The American Staffing Association Index
Unchanged at 96 w/w
Up +2.20 YoY
This index was generally neutral from May 2016 until the end of the year, and has been positive with a few exceptions since the beginning of this year.
$184.9 or the first 21 days of June 2017 vs. $175.7 B one year ago, up +$9.2 B or +5.2%
$164.0 B for the last 20 reporting days vs. $142.2 B one year ago, up +$21.8 B or +15.3%
Beginning with the last half of 2014, virtually all readings were positive, but turned more mixed and choppy, and occasionally even negative, in last 2015 through the first part of 2016. The last few months have with brief exceptions shown marked improvement.
Oil up +$3.16 to $46.33 w/w, down -11.6% YoY
Gas prices down -$0.03 to $2.29 w/w, down -$0.04 YoY
Usage four-week average down -2.4% YoY
The price of gas bottomed about 18 months ago at $1.69. Until the last month, prices generally went sideways with a slight increasing trend for the last year. In the last several weeks, they turned negative YoY (which is a positive for the economy). Usage faltered and has now turned negative for several months.
Bank lending rates
Both TED and LIBOR rose since the beginning of last year to the point where both were usually negatives, although there were some wild fluctuations. Of importance is that TED was above 0.50 before both the 2001 and 2008 recessions. The TED spread has turned very positive for the last several months. Meanwhile LIBOR has turned more and more negative.

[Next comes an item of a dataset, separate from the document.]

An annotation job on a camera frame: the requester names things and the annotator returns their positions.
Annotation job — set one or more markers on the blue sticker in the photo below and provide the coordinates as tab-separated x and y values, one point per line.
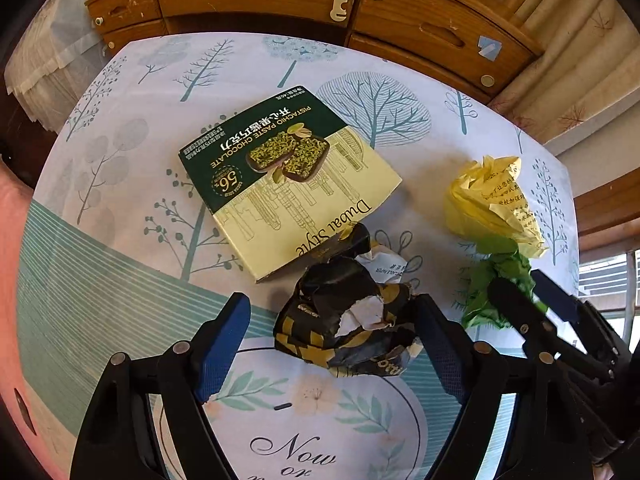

Johnson Redbook up +2.2% YoY
Retail Economist/Goldman Sachs +2.5% w/w, up +0.4% YoY (one week ago)
Gallup daily consumer spending 14 day average $102, up +$20 YoY
Both the Goldman Sachs and Johnson Redbook Indexes progressively weakened in pulses during 2015, before improving somewhat in 2016. Redbook was positive this week. Meanwhile with the exception of one week, for over four months, Gallup has been very positive.
Carloads up +2.3% YoY
Loads ex-coal down -1.6% YoY
Intermodal units up +4.9% YoY
Total loads up +3.6% YoY
Rail turned negative in 2015 and fell even more sharply in spring 2016. Since last June, rail improved to neutral, and then positive almost all weeks since the beginning of November. It was - rarely - mixed this week.
Harpex recently declined to repeated multi-year lows, but in the last three months came back all the way to positive, to the point where higher than during four of the last five years. In the last few weeks, it has declined substantially. BDI also surged back to being a positive before declining back to neutral in the last month. I am wary of reading too much into price indexes like this since they are heavily influenced by supply (as in, a huge overbuilding of ships in the last decade) as well as demand.
Down -0.6% w/w
Down -1.5% YoY
Until spring 2014, steel production had generally been in a decelerating uptrend. It then gradually rolled over and got progressively worse in pulses through the end of 2015. It improved from negative to "less bad" to positive in 2016 and until recently remained positive since. In the last six weeks, it has alternated between positive and negative.
Among long leading indicators, Treasuries, corporate bonds, mortgage rates, and growth in real estate loans remain neutral. The yield curve became more positive this week. Money supply remains positive, although more weakly so. Purchase mortgages also are very positive while refinance mortgage applications remain negative. The two more leading Chicago Fed Financial Conditions Indexes are both positive.
Short leading indicators, including stock prices, jobless claims, industrial commodities, the regional Fed new orders indexes, spreads, financial conditions, staffing, and oil and gas prices are all positive. The US$ is neutral. Gas usage remains negative.
Among the coincident indicators, which were again mixed this week, positives included most measures of rail, consumer spending, and the TED spread. The Baltic Dry Index, Harpex, and rail cars ex-coal are neutral, and LIBOR remains negative, joined by steel this week.
The present remains positive, as does the near-term forecast. The longer-term forecast is now just slightly above neutral, with a more positive yield curve being offset by a more weakly positive money supply.